Customer Development Guide: 4 Steps with Examples

The principles of customer development were devised by Steve Blank way back in the 1990s. So why does every third startup continue to fail because of ignoring them?

Customer development tends to be a painful process. It requires startup founders to shift their mindset. Instead of blindly believing that their ideas and gut feelings are rock-solid, they need to find gaps in their ideas, prove themselves wrong, and invalidate their hypotheses. Who wants to beat themselves up of their own will?

You do. Because you don’t want to join the ranks of startup failures.

In this article we will dive deep into customer development process and many more. Keep reading.

Why do you need to practice customer development?

You need to conduct customer development to

You want to build a successful, marketable product. But it’s impossible to achieve this goal — no matter how advanced or reasonably priced your product is — if customers aren’t willing to pay for your product. And a transaction can take place only where, in the mind of the consumer, the efficiency with which your product solves their problem outweighs the price.

The customer development method is an approach for providing you with the widest and deepest insights into your potential customers’ minds, problems, and product expectations prior to writing any code or drawing any pixels.

By practicing customer development, you will:

  • Get a clearer picture of how your target audience actually behaves along with their habits and routines
  • Eliminate the risk of pumping money into a product no one wants to buy
  • Unveil new ways to differentiate your product
  • Reduce the scope of your product and correctly prioritize features for your MVP
  • Identify features for your post-MVP product version to improve the customer experience

Where should you start with customer development?

If you start a new business, we recommend you take these three initial steps before running customer development:

  1. Conduct market research
  2. Analyze your competitors
  3. Fill out a business model canvas using information you collect in steps 1 and 2

Doing this customer development process can help you and your team make a bunch of different, sometimes contradictory, assumptions regarding:

  • The problem: What problem you’re going to solve and how your product will solve it
  • The product: How you’re going to produce your product, what resources you may require, what providers you’re going to involve, how you’re going to make money, and how you may deliver your product to customers
  • The customer: How your target customers think and act, what they need and want, what products they tend to use to solve their current issues, and how they make buying decisions

If you’ve already got a product or a loyal customer base, you can make assumptions by exploring existing customers’ experiences.

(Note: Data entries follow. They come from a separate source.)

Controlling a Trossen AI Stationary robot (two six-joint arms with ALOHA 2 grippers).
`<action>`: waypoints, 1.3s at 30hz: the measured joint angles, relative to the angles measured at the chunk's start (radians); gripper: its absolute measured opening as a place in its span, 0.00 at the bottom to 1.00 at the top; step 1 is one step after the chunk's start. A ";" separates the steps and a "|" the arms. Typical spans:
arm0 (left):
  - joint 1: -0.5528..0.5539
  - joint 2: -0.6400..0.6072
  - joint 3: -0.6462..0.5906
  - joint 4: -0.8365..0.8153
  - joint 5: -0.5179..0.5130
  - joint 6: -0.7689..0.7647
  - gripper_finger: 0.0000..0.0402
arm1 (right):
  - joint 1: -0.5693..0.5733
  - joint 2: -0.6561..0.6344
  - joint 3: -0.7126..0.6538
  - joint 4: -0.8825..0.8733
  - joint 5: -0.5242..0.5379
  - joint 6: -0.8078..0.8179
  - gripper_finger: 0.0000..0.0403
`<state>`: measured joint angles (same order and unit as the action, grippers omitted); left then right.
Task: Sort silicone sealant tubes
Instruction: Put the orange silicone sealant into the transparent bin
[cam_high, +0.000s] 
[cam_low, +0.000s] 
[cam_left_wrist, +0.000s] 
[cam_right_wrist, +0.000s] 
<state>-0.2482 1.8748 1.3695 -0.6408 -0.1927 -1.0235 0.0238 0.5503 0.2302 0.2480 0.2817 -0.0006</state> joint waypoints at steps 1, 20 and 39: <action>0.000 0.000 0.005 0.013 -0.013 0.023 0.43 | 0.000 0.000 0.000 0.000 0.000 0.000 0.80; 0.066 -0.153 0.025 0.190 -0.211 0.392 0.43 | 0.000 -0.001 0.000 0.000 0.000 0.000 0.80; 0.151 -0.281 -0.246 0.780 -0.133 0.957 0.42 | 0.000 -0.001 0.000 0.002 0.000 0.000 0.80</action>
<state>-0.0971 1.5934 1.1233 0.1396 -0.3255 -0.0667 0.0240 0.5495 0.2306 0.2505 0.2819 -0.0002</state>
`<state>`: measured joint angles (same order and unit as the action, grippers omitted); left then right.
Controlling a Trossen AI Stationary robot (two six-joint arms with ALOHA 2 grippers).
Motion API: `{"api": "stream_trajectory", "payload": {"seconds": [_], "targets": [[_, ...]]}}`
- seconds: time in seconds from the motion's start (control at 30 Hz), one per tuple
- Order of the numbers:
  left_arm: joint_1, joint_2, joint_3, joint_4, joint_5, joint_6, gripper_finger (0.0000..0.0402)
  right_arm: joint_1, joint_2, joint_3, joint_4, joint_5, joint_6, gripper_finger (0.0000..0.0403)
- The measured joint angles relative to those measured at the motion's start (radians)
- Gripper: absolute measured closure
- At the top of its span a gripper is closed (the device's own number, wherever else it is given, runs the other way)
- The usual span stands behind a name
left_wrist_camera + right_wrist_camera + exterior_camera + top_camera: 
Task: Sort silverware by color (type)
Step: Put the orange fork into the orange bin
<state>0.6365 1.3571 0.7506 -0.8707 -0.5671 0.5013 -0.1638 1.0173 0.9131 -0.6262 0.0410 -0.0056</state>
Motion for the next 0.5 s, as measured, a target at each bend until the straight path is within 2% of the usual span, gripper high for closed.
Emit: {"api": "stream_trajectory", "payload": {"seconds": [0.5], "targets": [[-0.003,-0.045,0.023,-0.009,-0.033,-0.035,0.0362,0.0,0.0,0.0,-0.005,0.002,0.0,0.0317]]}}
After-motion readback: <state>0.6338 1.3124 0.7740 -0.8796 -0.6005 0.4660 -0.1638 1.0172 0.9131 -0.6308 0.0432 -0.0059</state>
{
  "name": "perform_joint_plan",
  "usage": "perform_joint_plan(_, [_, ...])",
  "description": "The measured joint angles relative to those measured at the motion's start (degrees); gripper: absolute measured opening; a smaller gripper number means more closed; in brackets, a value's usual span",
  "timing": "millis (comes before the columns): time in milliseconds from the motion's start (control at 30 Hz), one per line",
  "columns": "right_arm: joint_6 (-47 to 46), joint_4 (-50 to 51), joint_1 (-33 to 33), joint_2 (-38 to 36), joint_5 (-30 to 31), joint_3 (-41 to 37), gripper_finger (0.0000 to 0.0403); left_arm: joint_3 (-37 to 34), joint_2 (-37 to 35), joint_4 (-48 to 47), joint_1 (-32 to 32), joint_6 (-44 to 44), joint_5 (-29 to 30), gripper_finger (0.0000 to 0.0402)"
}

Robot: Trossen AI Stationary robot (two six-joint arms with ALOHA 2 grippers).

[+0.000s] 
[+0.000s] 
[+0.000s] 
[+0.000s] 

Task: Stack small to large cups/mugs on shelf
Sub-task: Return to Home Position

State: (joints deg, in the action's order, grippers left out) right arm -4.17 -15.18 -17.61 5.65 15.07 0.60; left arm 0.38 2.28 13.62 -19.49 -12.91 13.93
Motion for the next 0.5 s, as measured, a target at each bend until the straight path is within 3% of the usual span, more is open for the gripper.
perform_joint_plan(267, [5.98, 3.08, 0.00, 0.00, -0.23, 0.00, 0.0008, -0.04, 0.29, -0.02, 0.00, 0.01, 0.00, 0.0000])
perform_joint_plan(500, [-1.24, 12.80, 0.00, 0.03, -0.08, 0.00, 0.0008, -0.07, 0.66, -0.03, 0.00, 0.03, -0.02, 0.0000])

After collecting your assumptions, keep them on hand. You’ll return to them continually throughout the customer development process — at first as a source of potential customer profiles and questions to ask, and later to review their viability.

Now it’s time to construct succinct hypotheses, clustering your assumptions by problem, product, and customer. These problem hypotheses can sound like this:

Example of a construction for a problem hypothesis

Where:

  • The type of people refers to who you need to talk to (target customer profiles)
  • The type of problem determines what you need to ask potential customers about (specifics of questions)
  • The type of action or constraint has to do with why eventual customers will be eager to use your product (reasons to pay for it)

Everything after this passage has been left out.